Intervention de Patrick Hetzel

Réunion du 14 octobre 2015 à 9h30
Commission des affaires culturelles et de l'éducation

Photo issue du site de l'Assemblée nationale ou de WikipediaPatrick Hetzel :

J'adresse tout d'abord mes remerciements aux rapporteures pour le très pertinent éclairage qu'elles ont apporté sur la recherche en sport et l'immobilier universitaire.

En introduction, j'aimerais insister sur le fait que plus que jamais, il serait nécessaire d'affirmer l'autonomie des universités. En 2007, le Gouvernement avait décidé d'aller dans cette voie en faisant voter la loi relative aux libertés et responsabilités des universités, dite loi LRU. Le gouvernement actuel va en sens inverse, hélas ! En 2015, il a décidé d'opérer des prélèvements sur les fonds de roulement de certaines universités, les plus vertueuses de surcroît, ce qui est bien une façon de reprendre la main en matière de gestion. C'est un très mauvais signal que l'on envoie à des universités qui consentent des efforts très importants. Ce faisant, on ne récompense vraiment pas la vertu. Pour que les universités soient vraiment autonomes, il faut leur donner les moyens de lever des fonds et que l'enseignement supérieur et la recherche soient considérés comme prioritaires, ce qui n'est pas le cas, contrairement à ce qu'affirme le Gouvernement.

Je regrette que les chiffres du PLF ne soient que pur affichage et communication, qu'il s'agisse de 2016 ou de l'exécution du budget pour 2015. Pour savoir ce qui se passe véritablement dans le périmètre concerné, il faut étudier la manière dont les récents budgets ont été exécutés et intégrer dans notre raisonnement les très nombreuses annulations de crédits réalisées en cours d'année. Certains crédits dûment votés par notre assemblée ne sont jamais versés au budget des universités, ni à celui des grandes écoles ou des organismes de recherche. Au nom du groupe Les Républicains, j'aimerais avoir une réponse précise sur cet aspect stratégique.

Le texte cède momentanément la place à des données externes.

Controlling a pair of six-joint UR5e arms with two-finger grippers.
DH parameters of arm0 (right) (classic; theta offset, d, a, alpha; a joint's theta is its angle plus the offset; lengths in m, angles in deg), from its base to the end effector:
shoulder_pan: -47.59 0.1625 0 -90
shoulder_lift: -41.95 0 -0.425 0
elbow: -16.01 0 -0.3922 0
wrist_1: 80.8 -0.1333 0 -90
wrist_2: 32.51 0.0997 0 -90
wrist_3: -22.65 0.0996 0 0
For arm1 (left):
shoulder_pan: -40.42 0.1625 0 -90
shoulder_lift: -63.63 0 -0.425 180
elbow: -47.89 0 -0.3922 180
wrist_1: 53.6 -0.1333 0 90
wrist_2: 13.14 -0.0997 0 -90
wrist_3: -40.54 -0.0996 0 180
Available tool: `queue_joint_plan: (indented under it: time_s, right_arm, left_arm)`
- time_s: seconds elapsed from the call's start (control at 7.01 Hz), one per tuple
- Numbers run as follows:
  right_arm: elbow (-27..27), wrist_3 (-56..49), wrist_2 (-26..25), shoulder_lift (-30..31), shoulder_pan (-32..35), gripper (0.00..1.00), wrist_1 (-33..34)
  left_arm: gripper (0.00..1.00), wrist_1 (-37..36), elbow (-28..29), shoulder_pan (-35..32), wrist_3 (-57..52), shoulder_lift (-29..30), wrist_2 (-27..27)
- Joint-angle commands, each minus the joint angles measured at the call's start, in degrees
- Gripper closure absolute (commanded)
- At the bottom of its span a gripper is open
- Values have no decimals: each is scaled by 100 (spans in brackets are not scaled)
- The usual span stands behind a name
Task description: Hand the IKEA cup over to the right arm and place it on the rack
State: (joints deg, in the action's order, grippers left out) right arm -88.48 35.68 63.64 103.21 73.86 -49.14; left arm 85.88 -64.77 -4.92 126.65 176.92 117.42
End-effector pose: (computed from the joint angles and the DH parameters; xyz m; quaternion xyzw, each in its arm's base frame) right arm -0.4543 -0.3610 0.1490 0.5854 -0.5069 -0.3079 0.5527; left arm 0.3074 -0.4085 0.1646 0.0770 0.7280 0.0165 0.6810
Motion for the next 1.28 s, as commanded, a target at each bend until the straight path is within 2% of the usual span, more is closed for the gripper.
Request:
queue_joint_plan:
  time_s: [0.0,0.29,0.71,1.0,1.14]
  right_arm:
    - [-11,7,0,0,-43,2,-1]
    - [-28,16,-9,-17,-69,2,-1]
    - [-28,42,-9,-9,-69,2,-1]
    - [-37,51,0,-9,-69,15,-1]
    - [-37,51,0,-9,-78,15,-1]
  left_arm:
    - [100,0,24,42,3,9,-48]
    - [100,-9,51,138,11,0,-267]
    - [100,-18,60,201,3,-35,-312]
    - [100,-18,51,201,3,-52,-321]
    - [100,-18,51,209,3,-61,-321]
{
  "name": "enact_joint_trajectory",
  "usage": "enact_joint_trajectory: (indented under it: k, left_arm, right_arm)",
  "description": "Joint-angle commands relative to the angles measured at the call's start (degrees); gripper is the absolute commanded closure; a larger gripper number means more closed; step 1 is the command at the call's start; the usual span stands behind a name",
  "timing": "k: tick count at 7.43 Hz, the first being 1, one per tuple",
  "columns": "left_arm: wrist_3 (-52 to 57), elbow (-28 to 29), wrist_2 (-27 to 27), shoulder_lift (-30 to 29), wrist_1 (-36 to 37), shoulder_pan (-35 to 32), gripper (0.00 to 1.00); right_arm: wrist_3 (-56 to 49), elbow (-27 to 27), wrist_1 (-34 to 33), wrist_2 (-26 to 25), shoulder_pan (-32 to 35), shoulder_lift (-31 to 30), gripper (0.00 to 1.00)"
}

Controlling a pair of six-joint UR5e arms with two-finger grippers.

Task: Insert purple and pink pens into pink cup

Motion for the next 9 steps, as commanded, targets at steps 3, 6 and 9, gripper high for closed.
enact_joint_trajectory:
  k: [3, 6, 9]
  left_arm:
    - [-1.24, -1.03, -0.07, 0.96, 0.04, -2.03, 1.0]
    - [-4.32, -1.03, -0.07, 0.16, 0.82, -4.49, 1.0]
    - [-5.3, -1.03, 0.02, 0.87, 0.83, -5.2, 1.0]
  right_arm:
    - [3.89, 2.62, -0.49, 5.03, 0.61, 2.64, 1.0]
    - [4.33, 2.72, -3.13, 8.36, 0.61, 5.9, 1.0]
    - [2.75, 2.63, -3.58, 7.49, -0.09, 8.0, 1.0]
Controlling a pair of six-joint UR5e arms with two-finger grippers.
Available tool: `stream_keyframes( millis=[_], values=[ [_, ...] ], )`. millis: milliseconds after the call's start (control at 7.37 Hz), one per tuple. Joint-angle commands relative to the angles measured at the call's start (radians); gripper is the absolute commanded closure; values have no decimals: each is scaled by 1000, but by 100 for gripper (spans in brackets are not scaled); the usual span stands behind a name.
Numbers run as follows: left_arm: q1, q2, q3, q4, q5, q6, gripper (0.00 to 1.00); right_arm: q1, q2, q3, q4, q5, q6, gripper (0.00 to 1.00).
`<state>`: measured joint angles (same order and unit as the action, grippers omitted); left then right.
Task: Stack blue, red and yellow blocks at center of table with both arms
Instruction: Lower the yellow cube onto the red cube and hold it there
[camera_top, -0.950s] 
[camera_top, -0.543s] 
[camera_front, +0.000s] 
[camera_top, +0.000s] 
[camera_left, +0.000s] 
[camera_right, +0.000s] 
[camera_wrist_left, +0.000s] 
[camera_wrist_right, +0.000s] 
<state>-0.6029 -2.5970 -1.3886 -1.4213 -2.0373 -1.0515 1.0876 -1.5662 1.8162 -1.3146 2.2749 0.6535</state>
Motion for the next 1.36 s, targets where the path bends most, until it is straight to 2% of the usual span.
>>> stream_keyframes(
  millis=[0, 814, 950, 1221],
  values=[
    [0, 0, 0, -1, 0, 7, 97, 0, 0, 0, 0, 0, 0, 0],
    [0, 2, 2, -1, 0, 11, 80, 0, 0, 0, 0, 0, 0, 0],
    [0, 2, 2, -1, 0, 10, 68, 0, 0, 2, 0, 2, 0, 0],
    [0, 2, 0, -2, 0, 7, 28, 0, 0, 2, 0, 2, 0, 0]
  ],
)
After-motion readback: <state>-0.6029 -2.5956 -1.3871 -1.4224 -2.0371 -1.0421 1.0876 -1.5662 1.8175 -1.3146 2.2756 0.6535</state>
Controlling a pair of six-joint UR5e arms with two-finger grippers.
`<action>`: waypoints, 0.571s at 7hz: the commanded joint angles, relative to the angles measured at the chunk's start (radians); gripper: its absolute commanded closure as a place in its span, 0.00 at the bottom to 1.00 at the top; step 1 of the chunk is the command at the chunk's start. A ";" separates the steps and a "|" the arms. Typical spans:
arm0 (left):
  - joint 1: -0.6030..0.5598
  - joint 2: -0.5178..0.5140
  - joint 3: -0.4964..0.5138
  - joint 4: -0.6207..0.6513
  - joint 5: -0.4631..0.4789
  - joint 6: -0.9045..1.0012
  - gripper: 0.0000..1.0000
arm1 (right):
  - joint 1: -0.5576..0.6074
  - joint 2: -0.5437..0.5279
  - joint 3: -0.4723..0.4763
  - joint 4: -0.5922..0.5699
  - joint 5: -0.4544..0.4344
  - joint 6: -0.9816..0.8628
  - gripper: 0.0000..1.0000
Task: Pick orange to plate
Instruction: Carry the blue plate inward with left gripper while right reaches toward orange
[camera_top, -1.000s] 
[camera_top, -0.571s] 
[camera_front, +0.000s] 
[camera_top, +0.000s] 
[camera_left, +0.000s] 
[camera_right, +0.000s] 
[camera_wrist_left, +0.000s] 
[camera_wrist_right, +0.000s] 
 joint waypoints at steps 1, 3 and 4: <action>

Sur un an, on constate qu'il y a eu 230 millions d'euros d'annulation de la réserve de précaution des universités qui devait financer le fameux GVT, le glissement vieillesse technicité. Quelles sont les raisons d'une telle annulation ? Il y a, par ailleurs, 123 millions de suppressions budgétaires opérées dans le cadre du système d'allocation des moyens aux universités (SYMPA) : le Gouvernement avance que cela tient à la réorganisation de ce système ainsi qu'à la modernisation et la mutualisation du fonctionnement des opérateurs – jolie formulation ! À cela s'ajoutent 90 millions de coups de rabot de dernière minute opéré par l'amendement n° 267 du Gouvernement en loi de finances rectificative et les 100 millions de prélèvements sur les fonds de roulement. Je finirai par les contrats de plan État-région : ils représentaient en 2007-2013, allongés d'une année, donc sur une période de six ans, 3 milliards d'euros, soit 480 millions chaque année. Les nouveaux contrats 2015-2020 mobilisent 2 milliards d'euros en cinq ans, soit 400 millions d'euros par an. Au total, plus de un milliard d'euros a été amputé sur le budget de l'enseignement supérieur et de la recherche. Nous aimerions connaître la raison de telles coupes budgétaires, au-delà des effets de communication. Il y a un grand écart entre ce que dit le Gouvernement et les faits. Il affirme que ce secteur stratégique est préservé : cherchez l'erreur !

Pour finir, il me semble important de rappeler que la loi LRU avait pour objectif de mettre l'accent sur le transfert de la gestion directe de l'immobilier universitaire par les universités. Vous avez indiqué, madame Lang, que trois universités s'étaient emparées de ces nouvelles missions et vous avez souligné que la généralisation du dispositif représenterait 500 millions d'euros de remise aux normes, auxquels s'ajouteraient 500 millions d'euros annuels. Le processus de responsabilisation des universités enclenché par loi du 10 août 2007 était fondé sur le volontariat. Pourquoi le Gouvernement l'a-t-il interrompu ? Si cette responsabilité en matière d'immobilier n'est pas transférée aux universités, il faudra, tous les vingt ans, lancer des programmes de rénovation des locaux universitaires qui seront bien plus coûteux à financer. Je vous invite à faire les calculs consolidés depuis le fameux plan université 2000. Votre argumentation selon laquelle ces 500 millions d'euros de remise aux normes et ces 500 millions d'euros annuels sont hors de portée est discutable.